Zenobia, Warrior Queen of Palmyra {Tara Reynolds}

Herbert Schmalz ~ Zenobia

In honor of Women’s Herstory Month, I wanted to write about Zenobia, one of my favorite warrior queens in history. Zenobia was born Around 240 CE in the Palmyrene Empire, which was known as Roman Syria. She was thought to be of Arab descent and claimed to be related to Queen Cleopatra and Queen Dido of Carthage. She became wife to Septimius, the King of Palmyra, in 258 CE. Septimius had a son from his first wife when he married Zenobia, and then he and her had a son of their own, Vaballathus. This name is said to have come from an Aramaic term meaning “The Gift of the Goddess”. The city of Palmyra was built around an oasis in the desert situated in the middle of the Roman and Persian Empires. It was a city filled with trade and culture from the Greeks, Romans, and Mesopotamians.

Septimius, Zenobia’s husband, and his son end up being mysteriously murdered and Zenobia assumed the throne, with an infant son. She gave herself the title Augusta and her son the title Augustus. Zenobia was known to be a real Warrior Queen to her people. She would ride out to battle, in the lead, and fight alongside her fellow warriors. Around 270 C.E. Zenobia conquered Egypt which at the time was under Roman rule. When her forces approached Egypt, the Roman Prefect, Probus, and his men tried to fight off the army of Zenobia, but she conquered them, captured Probus, and beheaded them. She then claimed Egypt for her own and Alexandria as being “her ancestral city”.

Zenobia continued matching with her army, conquering other lands such as, areas of Anatolia, Syria, Palestine and Lebanon. She was successfuly creating her own empire and domain outside the rule of the Roman Empire and openly declared her empire independent to that of Rome. Queen Zenobia’s strength and warrior power reminds me of Queen Boudicca; ready to fight with her army, and ready to revolt against those who restrained her and her culture. It takes true courage and complete confidence to try and take over those who currently rule your country. Zenobia was also known to be very beautiful with long dark black hair, beautiful dark eyes, as well perfect skin and a “harmonious” voice much like her claimed ancestress, Cleopatra.
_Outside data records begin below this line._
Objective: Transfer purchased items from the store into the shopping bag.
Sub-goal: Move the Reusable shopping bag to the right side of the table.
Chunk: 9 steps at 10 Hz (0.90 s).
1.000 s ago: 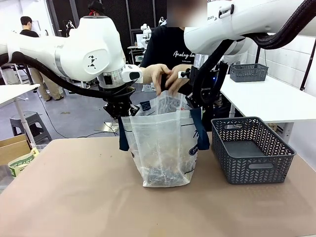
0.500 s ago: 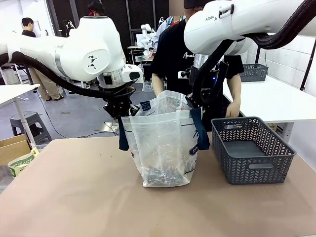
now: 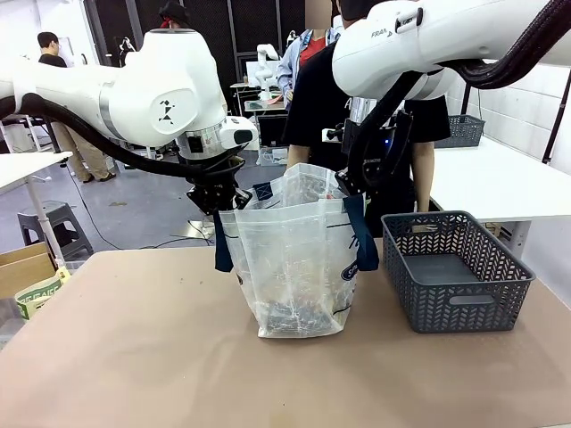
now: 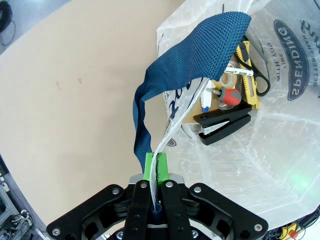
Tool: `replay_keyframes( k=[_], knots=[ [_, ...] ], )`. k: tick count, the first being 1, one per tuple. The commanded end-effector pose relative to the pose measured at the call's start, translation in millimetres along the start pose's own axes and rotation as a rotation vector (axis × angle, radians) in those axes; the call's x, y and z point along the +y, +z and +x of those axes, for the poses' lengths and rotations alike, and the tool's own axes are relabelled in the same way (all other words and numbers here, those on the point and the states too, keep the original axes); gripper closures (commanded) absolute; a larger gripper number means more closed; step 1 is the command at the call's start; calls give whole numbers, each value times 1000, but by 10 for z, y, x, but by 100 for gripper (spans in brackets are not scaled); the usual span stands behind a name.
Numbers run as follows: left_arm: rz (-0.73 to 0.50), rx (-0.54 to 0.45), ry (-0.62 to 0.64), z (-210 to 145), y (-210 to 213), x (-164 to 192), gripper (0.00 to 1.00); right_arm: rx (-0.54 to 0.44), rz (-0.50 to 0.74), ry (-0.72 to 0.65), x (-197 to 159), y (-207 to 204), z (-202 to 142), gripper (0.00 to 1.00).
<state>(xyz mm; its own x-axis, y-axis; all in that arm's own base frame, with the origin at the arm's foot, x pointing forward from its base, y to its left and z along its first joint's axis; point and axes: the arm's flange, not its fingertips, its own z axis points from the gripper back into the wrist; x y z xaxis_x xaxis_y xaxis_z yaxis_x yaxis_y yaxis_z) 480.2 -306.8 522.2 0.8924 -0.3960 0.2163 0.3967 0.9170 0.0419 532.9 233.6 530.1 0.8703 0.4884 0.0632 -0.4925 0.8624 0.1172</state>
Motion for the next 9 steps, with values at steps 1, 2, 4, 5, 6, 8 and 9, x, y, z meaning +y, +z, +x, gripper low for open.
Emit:
replay_keyframes(
  k=[1,2,4,5,6,8,9],
  knots=[
    [1,0,4,-12,1,5,100,1,0,0,-2,-5,-2,100],
    [1,0,4,-12,1,5,100,1,0,0,-2,-5,-2,100],
    [1,0,4,-12,1,5,100,1,0,0,-2,-5,-2,100],
    [1,0,4,-12,1,5,100,1,0,0,-2,-5,-2,100],
    [1,0,4,-12,1,5,100,1,0,0,-2,-5,-2,100],
    [1,0,4,-12,1,5,100,1,0,0,-2,-5,-2,100],
    [1,0,4,-12,1,5,100,1,0,0,-2,-5,-2,100]
  ],
)
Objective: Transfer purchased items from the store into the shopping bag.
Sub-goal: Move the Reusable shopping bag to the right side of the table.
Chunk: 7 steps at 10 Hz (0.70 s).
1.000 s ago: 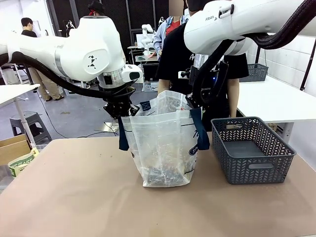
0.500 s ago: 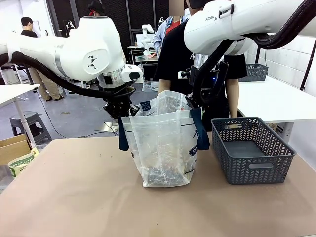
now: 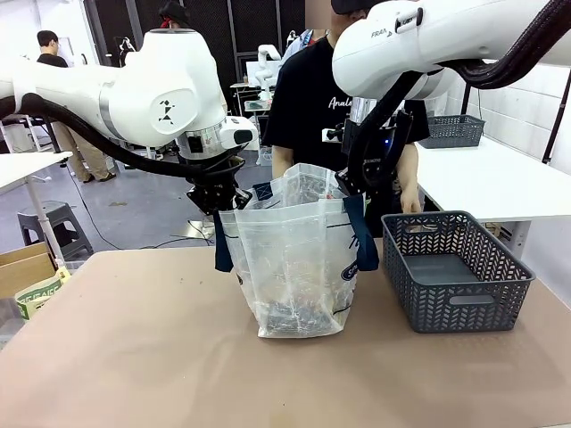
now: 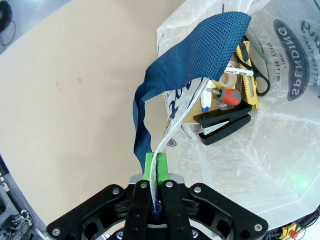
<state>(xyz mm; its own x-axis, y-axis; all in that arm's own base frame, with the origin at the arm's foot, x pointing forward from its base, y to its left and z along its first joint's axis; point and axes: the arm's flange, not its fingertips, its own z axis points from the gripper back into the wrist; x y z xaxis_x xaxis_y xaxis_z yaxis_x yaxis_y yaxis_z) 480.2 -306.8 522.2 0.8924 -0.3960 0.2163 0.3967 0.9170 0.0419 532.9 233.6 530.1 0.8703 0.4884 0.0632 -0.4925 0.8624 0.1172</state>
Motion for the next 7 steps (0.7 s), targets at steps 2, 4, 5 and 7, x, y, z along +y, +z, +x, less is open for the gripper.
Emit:
replay_keyframes(
  k=[2,4,5,7],
  knots=[
    [1,0,4,-12,1,5,100,1,0,0,-2,-5,-2,100],
    [1,0,4,-12,1,5,100,1,0,0,-2,-5,-2,100],
    [1,0,4,-12,1,5,100,1,0,0,-2,-5,-2,100],
    [1,0,4,-12,1,5,100,1,0,0,-2,-5,-2,100]
  ],
)
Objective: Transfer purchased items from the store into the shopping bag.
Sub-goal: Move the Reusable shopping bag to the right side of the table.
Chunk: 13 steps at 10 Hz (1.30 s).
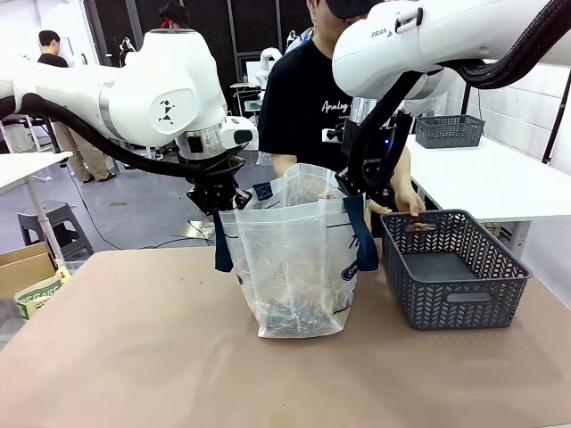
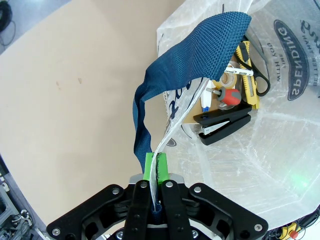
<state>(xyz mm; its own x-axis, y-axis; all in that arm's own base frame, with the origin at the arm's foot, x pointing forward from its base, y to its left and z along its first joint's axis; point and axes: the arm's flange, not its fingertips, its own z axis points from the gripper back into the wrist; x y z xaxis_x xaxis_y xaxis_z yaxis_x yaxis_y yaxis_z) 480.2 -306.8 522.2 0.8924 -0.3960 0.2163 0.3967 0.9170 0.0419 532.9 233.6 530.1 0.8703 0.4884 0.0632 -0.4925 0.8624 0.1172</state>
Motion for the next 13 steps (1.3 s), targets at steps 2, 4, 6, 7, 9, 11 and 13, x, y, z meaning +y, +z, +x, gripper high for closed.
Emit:
replay_keyframes(
  k=[2,4,6,7,9,11,13],
  knots=[
    [1,0,4,-12,1,5,100,1,0,0,-2,-5,-2,100],
    [1,0,4,-12,1,5,100,1,0,0,-2,-5,-2,100],
    [1,0,4,-12,1,5,100,1,0,0,-2,-5,-2,100],
    [1,0,4,-12,1,5,100,1,0,0,-2,-5,-2,100],
    [0,0,0,0,0,0,100,0,0,0,0,0,0,100],
    [-2,-16,52,67,42,-72,100,-3,52,-100,69,9,-29,100],
    [-37,-28,89,128,83,-131,100,-17,78,-203,180,27,-37,100]
  ],
)
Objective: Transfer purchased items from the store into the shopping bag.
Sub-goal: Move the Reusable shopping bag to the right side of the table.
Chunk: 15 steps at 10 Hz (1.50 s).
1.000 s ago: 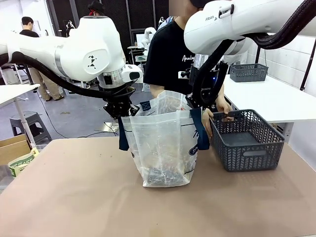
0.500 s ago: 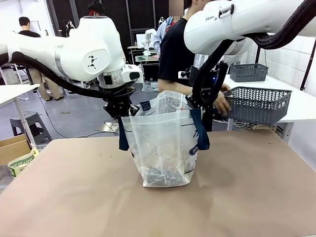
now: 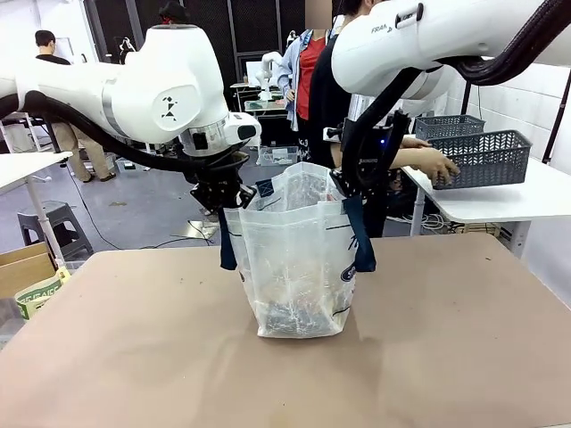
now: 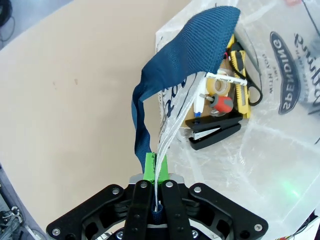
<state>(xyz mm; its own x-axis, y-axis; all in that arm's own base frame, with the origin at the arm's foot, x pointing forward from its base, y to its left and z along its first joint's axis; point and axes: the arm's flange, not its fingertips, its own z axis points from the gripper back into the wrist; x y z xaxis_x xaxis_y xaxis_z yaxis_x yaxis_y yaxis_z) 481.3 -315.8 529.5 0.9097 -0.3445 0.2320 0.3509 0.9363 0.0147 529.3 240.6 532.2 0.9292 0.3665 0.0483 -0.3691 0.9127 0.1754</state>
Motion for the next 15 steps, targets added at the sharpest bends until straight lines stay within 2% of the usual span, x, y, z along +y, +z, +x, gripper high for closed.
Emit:
replay_keyframes(
  k=[1,2,4,5,6,7,8,9,12,15],
  knots=[
    [-43,-14,71,109,44,-76,100,-9,45,-155,201,32,-66,100],
    [-62,10,136,174,52,-107,100,-9,48,-231,236,46,-59,100],
    [-93,43,205,227,57,-152,100,-3,130,-461,269,43,-32,100],
    [-120,73,255,268,41,-149,100,-20,111,-541,256,32,-21,100],
    [-152,72,250,271,35,-116,100,-19,77,-544,211,29,4,100],
    [-89,42,195,207,10,-109,100,12,83,-441,210,19,-15,100],
    [-89,42,195,207,10,-109,100,12,83,-441,210,19,-15,100],
    [-118,58,221,238,-4,-110,100,11,82,-509,192,11,-4,100],
    [-161,10,224,306,14,-278,100,-23,96,-488,228,49,203,100],
    [-177,7,212,347,-23,-380,100,-30,92,-459,323,73,351,100]
  ],
)
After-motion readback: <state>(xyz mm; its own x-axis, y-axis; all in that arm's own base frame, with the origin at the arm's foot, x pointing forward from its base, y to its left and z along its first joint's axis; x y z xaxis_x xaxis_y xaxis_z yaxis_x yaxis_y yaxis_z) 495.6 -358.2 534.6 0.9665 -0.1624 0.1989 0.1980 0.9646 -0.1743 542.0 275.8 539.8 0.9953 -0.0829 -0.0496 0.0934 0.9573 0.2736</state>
It was around 273 C.E that the Roman Emperor Aurelian, after fighting the Gauls, decided that it was time to take back his empire from Zenobia. He and his large army met Zenobia with her warriors at Antioch, an area of modern day Turkey, to fight. Zenobia was there with her army, proud and confident and ready for war. Unfortunately, the Romans end up defeating the Palmyrenes and Zenobia with the rest of her remaining warriors fled to Emesa. Aurelian and his army chased after them and captured the soldiers by force. It is said that Zenobia fled from her army back to Palmyra, where Aurelian eventually caught, and captured her. She and her son Vaballathus were then taken as hostages of Rome. On the journey back to Rome, Zenobia’s son died and, to add insult to injury, Zenobia was shackled with golden chains for the military victory parade through the streets of Rome.

After this, her life becomes somewhat of a mystery. Some say she committed suicide, to emulate her favorite declared ancestress, Cleopatra. Others say, that she was married off to a Roman Senator, lived with him in Tivoli, and even had children. There may be evidence of this story from an inscription found in Rome, naming a descendant of hers.

It’s great learning about stories of warrior women and warrior Queens in history. Women certainly had their place in history, and it’s nice to learn their stories and gain some encouragement and confidence from them. A woman like Zenobia was not afraid to fight for what she believed in, and she did so victoriously.

I hope you liked learning about this famous Warrior Queen!